Estas palabras las dirigió al señor Meagles, quien salió muy apenado de la sala. Cuando Clennam iba a seguirlo, la señorita Wade le dijo, con la misma compostura y la misma voz sin tono pero con una sonrisa que sólo asoma en los rostros crueles, una sonrisa muy leve en la cual la nariz se levanta, que apenas llega a los labios, que no desaparece poco a poco sino que se aparta bruscamente cuando ya ha cumplido su propósito:
—Espero que la mujer de su querido amigo el señor Gowan se alegre de que su procedencia difiera tanto de la de esta muchacha y la mía, y de que a ella la aguarde un futuro magnífico y elevado.
Desaparición de nadie
Insatisfecho con los esfuerzos realizados para recobrar a su protegida perdida, el señor Meagles le escribió una carta que sólo desprendía bondad y en la que afeaba su conducta, y otra a la señorita Wade. Como las epístolas no obtuvieron ninguna respuesta, ni tampoco otra escrita a la testaruda muchacha por su anterior y joven señora, que, de habérselo permitido, la habría conmovido profundamente (las tres cartas fueron devueltas semanas después, rechazadas en la puerta), delegó en la señora Meagles para el experimento de un encuentro personal.

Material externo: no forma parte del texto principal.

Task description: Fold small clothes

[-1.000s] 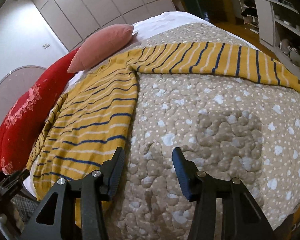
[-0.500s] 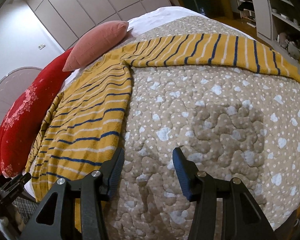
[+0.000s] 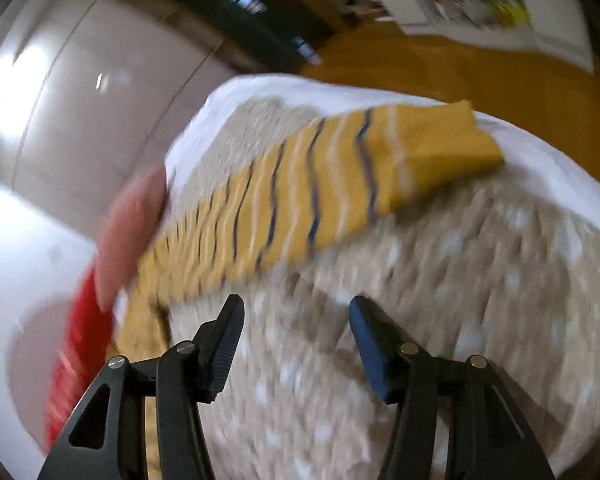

Como a esta respetable dama le fue negada dicha oportunidad y también la entrada a la casa de forma repetida, el señor Meagles volvió a recurrir a Arthur, para que éste hiciera lo que pudiera. Clennam aceptó, pero lo único que descubrió fue que la anciana se había quedado al cargo de la casa vacía, que la señorita Wade se había marchado y que la colección de muebles variopintos había desaparecido; la anciana aceptaba las medias coronas que se le daban, agradeciéndolas amablemente al donante, pero sin ofrecer a cambio la menor información, aunque sí, insistentemente, la posibilidad de examinar el inventario de los objetos e instalaciones legalmente vinculados al edificio y que un joven empleado de la oficina inmobiliaria había dejado en el vestíbulo.